◆ Your objective: Look through the entries and report how many lines include the word "hair". Give the number alone.

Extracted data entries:
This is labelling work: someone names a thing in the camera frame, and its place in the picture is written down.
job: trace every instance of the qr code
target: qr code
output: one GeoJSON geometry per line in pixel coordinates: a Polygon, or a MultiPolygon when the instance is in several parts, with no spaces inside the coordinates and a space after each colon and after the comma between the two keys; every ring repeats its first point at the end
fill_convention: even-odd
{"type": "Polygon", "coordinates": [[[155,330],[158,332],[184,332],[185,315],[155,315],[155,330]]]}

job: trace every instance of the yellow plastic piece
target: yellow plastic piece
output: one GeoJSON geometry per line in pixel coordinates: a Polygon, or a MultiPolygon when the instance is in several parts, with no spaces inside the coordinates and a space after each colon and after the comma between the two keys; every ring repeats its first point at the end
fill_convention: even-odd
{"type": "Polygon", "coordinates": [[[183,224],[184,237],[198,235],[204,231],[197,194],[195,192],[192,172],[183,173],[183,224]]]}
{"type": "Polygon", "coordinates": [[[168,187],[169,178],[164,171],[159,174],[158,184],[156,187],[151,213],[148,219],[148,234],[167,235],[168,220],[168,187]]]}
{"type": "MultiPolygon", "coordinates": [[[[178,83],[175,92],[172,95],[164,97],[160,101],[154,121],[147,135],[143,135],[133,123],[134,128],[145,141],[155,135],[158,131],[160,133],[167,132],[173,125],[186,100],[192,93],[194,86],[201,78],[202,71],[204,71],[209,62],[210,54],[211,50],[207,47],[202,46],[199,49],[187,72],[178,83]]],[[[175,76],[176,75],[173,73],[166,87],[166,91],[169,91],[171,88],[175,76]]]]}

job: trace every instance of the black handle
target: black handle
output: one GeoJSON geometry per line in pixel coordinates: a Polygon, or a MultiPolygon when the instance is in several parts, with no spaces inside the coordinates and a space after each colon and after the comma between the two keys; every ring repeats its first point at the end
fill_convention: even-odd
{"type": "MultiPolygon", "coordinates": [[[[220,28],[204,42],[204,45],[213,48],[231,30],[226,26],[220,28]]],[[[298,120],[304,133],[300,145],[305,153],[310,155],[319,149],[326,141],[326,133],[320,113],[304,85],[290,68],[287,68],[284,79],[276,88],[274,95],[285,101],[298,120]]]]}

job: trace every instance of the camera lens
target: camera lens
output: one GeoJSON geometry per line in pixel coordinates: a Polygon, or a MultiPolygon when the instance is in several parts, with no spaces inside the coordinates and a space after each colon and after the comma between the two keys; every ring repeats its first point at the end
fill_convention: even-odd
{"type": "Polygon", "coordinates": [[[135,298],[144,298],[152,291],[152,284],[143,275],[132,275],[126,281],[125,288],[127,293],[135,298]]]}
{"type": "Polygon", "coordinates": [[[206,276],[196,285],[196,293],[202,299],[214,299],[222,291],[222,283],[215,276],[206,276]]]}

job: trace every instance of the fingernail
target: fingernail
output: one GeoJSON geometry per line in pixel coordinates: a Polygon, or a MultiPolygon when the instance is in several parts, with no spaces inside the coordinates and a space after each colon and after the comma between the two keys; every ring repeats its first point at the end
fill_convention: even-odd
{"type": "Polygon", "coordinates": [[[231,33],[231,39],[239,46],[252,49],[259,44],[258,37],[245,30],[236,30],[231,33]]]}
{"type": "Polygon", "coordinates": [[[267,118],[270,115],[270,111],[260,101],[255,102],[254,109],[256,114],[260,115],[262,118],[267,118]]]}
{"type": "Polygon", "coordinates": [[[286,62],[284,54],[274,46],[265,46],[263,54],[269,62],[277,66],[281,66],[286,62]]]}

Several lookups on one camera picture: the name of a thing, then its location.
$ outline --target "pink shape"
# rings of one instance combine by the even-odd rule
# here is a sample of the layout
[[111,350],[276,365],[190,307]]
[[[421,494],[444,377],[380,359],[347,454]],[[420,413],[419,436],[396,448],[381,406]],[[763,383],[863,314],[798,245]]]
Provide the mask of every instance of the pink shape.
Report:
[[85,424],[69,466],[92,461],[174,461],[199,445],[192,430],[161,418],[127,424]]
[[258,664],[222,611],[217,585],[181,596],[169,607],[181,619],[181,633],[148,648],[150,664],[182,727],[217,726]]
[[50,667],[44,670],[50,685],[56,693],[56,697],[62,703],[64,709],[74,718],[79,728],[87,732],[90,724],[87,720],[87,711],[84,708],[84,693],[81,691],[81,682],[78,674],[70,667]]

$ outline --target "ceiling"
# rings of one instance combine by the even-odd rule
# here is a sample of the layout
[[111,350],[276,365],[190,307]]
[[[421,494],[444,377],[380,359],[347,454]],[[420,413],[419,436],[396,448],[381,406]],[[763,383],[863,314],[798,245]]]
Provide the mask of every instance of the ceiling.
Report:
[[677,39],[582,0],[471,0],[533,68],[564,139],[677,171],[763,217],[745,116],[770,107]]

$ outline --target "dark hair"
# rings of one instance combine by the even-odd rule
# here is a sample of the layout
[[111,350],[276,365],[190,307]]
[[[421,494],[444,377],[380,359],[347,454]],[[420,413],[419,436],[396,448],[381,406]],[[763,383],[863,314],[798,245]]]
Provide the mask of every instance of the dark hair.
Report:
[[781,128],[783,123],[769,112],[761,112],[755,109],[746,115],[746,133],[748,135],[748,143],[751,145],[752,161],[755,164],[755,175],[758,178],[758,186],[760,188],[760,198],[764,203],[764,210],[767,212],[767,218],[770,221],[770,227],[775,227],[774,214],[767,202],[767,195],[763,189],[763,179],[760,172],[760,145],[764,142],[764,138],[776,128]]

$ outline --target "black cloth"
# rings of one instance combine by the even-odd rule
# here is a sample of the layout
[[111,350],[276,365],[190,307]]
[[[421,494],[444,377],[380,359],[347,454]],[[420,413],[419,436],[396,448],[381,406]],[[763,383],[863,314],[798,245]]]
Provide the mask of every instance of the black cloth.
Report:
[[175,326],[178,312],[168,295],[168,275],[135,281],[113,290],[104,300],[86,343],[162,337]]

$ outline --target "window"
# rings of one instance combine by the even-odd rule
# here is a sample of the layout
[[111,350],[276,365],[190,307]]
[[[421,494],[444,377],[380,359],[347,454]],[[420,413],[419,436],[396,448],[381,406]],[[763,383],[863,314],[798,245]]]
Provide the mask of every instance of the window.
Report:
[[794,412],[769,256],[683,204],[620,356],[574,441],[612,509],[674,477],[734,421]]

◆ Your response: 2